Rupert Evans is given the most scripted depth, and he does so with confident, solider-of-fortune fearlessness. Therein lies the bigger draw of Gillespie’s screenplay – taking characters who have been trained to fight any odds, and pushing them past their rigid limits. Evans dives deepest into this murky pool of distrust, as Reeves stays sane the longest, yet has the most visceral, emotional reaction. Tom Meeten’s character “Evans” plays the first loonybird, but Reeves is our conduit of stripped sanity in the most affecting of ways – except for Michael Smiley’s Capper.

So, here’s where things get a bit convoluted, and for the worst reason. I love Michael Smiley, who is one of the UK’s strongest supporting actors in the biz right now. His character, Capper, never makes it to the tank because of a leg injury that would slow down the squad’s movement if he was taken along. You think he’s a goner, but right as Reeves starts succumbing to his visions, Capper appears right outside the tank, goading Reeves into charging him (the Bulldog is now mobile) like an angry bull. We rejoice, because Smiley is in true dickish form (insults, wit, pure poke-the-bear entertainment), but it’s all a bit wonky given the realms of reality versus hallucination. There’s more to almost everything (other characters acknowledge the no-longer injured Capper?), yet Gillespie remains reluctant to spill any beans.

Here’s the crux of my issues – Tank 432 wants to plead the fifth given its revelations, but Gillespie also enjoys twisting story elements as much as possible. Nothing is what it seems, but we never really know what’s supposed to be happening, so we’re just hit with a constant barrage of sharp turns that lead to nowhere. Between all the freakish forms, noxious gases, tank defecation and constant paranoia, there’s enough to rouse psychological attention – but closing arguments taper off without a powerful conclusion. What starts with an almost Dog Soldiers feel ends with an appropriately bleak – yet oddly unfulfilling – shut door. And that’s coming from a hard-pressed social cynic.

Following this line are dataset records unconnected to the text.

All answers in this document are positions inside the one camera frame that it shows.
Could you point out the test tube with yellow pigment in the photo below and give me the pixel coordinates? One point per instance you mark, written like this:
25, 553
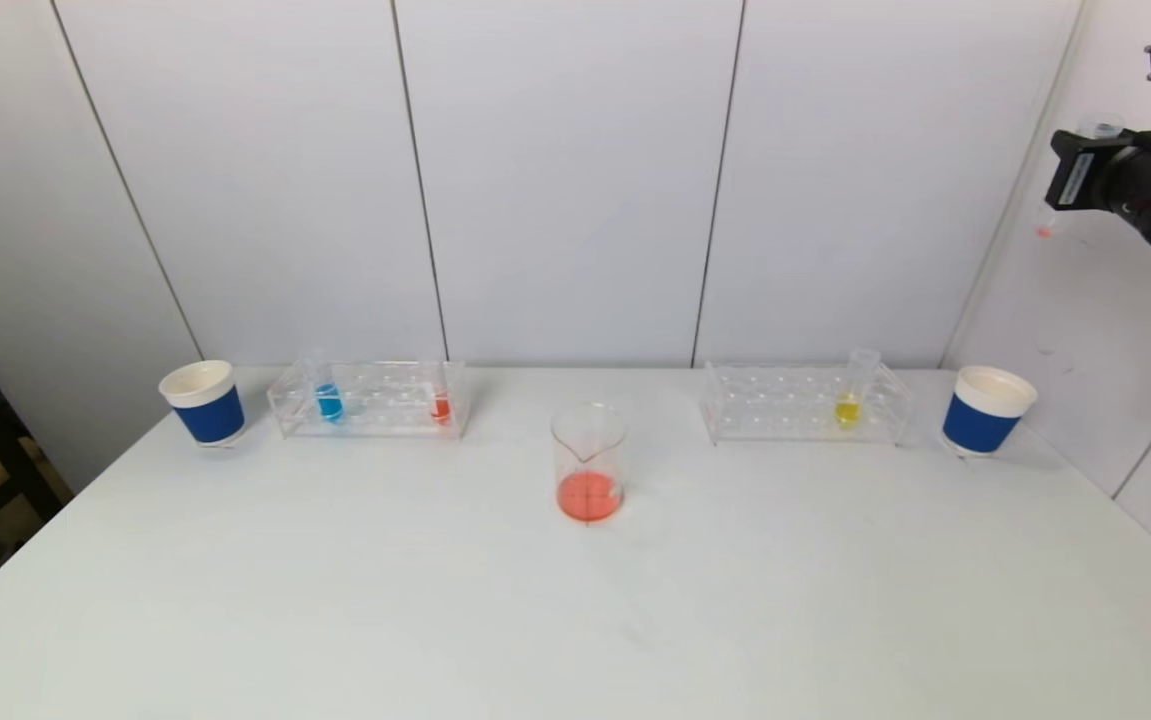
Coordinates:
845, 410

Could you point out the test tube with blue pigment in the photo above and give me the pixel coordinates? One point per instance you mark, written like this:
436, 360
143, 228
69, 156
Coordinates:
330, 403

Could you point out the clear acrylic test tube rack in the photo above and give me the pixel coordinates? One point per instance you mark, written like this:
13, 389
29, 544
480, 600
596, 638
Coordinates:
785, 405
385, 400

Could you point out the clear glass beaker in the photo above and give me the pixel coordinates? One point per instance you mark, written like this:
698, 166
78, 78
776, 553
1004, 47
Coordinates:
587, 495

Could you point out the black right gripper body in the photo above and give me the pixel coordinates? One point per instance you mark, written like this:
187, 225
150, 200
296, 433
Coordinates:
1074, 171

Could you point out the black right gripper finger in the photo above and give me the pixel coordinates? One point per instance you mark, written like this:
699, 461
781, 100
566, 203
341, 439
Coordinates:
1057, 165

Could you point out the test tube with red pigment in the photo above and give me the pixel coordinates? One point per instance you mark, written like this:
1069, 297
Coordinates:
1045, 222
441, 408

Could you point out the blue white paper cup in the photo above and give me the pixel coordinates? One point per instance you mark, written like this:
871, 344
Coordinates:
980, 425
210, 415

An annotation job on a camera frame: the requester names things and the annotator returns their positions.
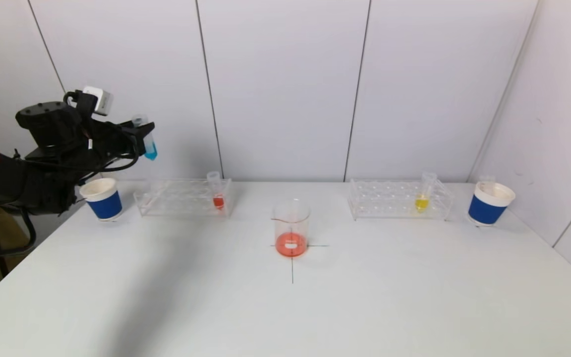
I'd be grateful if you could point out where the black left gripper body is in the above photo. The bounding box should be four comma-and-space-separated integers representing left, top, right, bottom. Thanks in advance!
104, 121, 146, 157

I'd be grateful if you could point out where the blue pigment test tube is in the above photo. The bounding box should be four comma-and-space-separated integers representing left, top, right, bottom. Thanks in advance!
131, 114, 159, 161

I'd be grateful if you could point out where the clear acrylic test tube rack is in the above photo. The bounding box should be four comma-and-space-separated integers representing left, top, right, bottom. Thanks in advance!
348, 179, 453, 221
134, 179, 235, 218

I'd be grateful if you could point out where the orange pigment test tube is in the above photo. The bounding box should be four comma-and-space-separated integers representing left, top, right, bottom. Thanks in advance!
207, 172, 226, 211

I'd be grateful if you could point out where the clear glass beaker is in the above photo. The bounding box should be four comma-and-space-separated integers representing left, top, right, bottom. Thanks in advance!
272, 199, 311, 257

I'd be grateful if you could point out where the yellow pigment test tube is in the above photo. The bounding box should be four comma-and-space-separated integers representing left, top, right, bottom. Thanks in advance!
413, 173, 437, 213

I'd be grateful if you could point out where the blue white paper cup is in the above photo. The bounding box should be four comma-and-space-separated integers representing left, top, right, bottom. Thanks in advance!
80, 178, 123, 222
467, 181, 516, 227

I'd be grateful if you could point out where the black camera cable loop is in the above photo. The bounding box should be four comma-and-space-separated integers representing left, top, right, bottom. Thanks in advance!
63, 90, 140, 173

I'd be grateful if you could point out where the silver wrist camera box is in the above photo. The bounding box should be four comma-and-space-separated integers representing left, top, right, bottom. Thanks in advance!
82, 86, 114, 117

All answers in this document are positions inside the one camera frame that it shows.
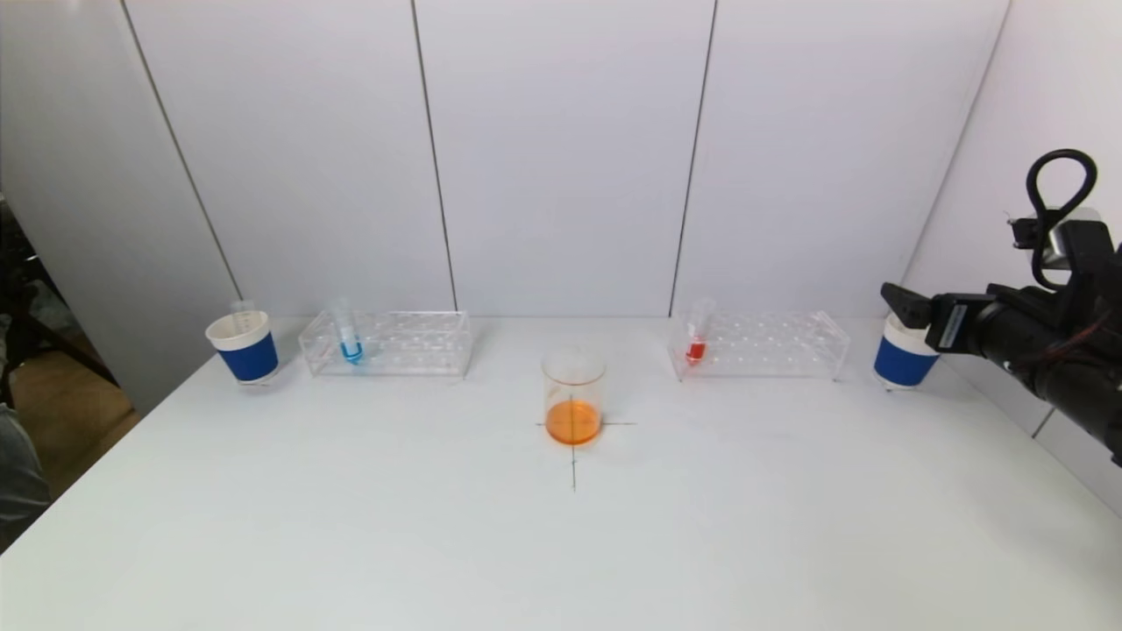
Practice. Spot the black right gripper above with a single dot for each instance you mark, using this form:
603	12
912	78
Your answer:
950	322

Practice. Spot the clear graduated plastic test tube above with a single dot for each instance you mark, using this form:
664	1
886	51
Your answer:
242	310

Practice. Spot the clear acrylic test tube rack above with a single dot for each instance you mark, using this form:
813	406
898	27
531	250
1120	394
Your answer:
403	346
763	346

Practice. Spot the test tube with red liquid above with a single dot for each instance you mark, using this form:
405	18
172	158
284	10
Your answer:
696	350

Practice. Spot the clear glass beaker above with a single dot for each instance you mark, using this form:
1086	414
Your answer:
573	412

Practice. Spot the test tube with blue liquid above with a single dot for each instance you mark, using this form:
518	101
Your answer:
351	346

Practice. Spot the blue white paper cup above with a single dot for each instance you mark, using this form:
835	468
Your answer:
250	358
901	364

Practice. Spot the black metal stand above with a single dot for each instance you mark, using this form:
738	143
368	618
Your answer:
17	289

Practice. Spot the person in grey clothing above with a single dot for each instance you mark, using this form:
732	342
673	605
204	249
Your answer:
19	464

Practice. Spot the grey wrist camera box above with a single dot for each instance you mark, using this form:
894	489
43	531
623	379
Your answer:
1056	245

Tank 432 will march straight into a foggy, steel-encased nightmare for audiences who love being led into darkness, but for me, Gillespie only makes it two-thirds of the way there. It’s not an unmitigated disaster – there are plenty of sequences that draw up taught, deranged tension (plus Michael Smiley absolutely kills it) – just a more mundane single-location suspension of belief. A kill shot that’s a bit off its mark…

Middling

Tank 432 does right in building battlefield tension without any gunfire or attacks, but misses its mark in neatly wrapping up yet another paranoid psychological thriller.